26. January 2007
by miss sophie
4 Comments
here are the results:
– Wäre ich ein Mann, würde ich mit 38 Jahren eine Glatze bekommen oder größtenteils meine Haare verloren haben… (was hat das jetzt mit Denken zu tun? Egal, via)
– Dinge zu lernen, von denen keiner sagen kann, wie die Erkenntnisse fruchtbar gemacht werden können, kann manchmal richtig scheiße sein. Gemeint ist die Ansammlung von Wissen bzw. illustre Erklärungsansätze rund um die Dinge, die den Menschen und sein Leben so betreffen. Gerade aktuell am Beispiel von “Das Lesen von Wörtern und Sätzen” überfällt mich die große Sinnfrage: Wozu das alles? Der Mensch ist neugierig. Das ist auch gut so! Forschen um des Wissens willen ist einer der wichtigsten Motoren unserer Gesellschaftsformation. Und schließlich kann kein Mensch im Vorhinein sagen, wozu all die gesammelte Erkenntnis nicht irgendwann einmal nützlich sein könnte.

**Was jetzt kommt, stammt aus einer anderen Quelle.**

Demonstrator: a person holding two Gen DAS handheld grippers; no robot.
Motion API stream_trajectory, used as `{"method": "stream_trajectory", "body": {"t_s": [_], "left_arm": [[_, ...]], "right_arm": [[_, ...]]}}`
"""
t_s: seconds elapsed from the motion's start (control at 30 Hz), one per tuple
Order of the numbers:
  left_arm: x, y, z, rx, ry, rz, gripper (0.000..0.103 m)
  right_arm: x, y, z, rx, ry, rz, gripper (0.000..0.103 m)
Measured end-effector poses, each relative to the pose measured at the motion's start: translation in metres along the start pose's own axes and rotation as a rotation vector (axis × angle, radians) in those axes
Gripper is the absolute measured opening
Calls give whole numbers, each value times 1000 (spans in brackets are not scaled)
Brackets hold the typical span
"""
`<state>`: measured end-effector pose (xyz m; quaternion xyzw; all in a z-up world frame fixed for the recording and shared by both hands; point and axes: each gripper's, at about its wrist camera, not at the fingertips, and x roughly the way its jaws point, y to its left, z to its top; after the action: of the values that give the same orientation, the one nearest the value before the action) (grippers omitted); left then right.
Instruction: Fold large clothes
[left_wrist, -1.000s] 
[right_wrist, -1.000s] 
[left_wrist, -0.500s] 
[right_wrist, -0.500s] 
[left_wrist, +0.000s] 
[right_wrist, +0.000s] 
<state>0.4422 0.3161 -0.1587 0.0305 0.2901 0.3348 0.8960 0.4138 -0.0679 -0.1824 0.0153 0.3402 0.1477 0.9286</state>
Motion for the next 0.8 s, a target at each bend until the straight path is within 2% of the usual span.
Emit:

Aber wenn es darum geht, ein Forschungsgebiet via Referat für das geneigte Seminarpublikum aufzubereiten, dann kann das Stellen der Sinnfrage sehr, sehr hinderlich sein. (Hat zufällig jemand ´ne Idee, wozu das Wissen um die kognitiven Abläufe beim Lesen und Verstehen nutzbar gemacht werden könnte. Inwiefern spielt es eine Rolle, dass wir einen Satz bzw. Satzteile zunächst in einen syntaktischen Rahmen einordnen und dann die semantische Information hinzuaddieren. Und was sagt mir die alternative Erklärung, nach der diese Prozesse parallel stattfinden. Die Forschungsliteratur konnte mir dazu bisher auch keine wirklich passenden Antwort liefern, bis auf die Nutzung der Ergebnisse in anderen Disziplinen wie bspw. der Psychologie. Das nun aber ist bei einem Thema der Psycholinguistik irgendwie weniger überraschend.)
– Geduld ist das Motto dieses Winters. Mut und Geduld.
– Die Macht des “Pass dich an, dann wirst du ein zufriedenes Leben führen” kämpft weiterhin standhaft und unermüdlich gegen “Halt den Kopf über Wasser und werde glücklich dabei”. Irgendwo dazwischen wird´s wohl enden.
– Entgegen anderslautender Gerüchte ist die Fröhlichkeit anderer Menschen keineswegs immer ansteckend. Gleich gar nicht, wenn es sich bei den anderen Menschen um Betriebsausflügler handelt, die an einem Freitag nicht im Büro sitzen.
– Selber in einem Topf der Gerüchteküche zu schmoren macht irgendwie nervös. Die wissenden Blicke anderer zu ertragen, macht das alles nicht besser. Zum Glück handelt es sich hierbei um einen wohlwollenden Tratschinhalt.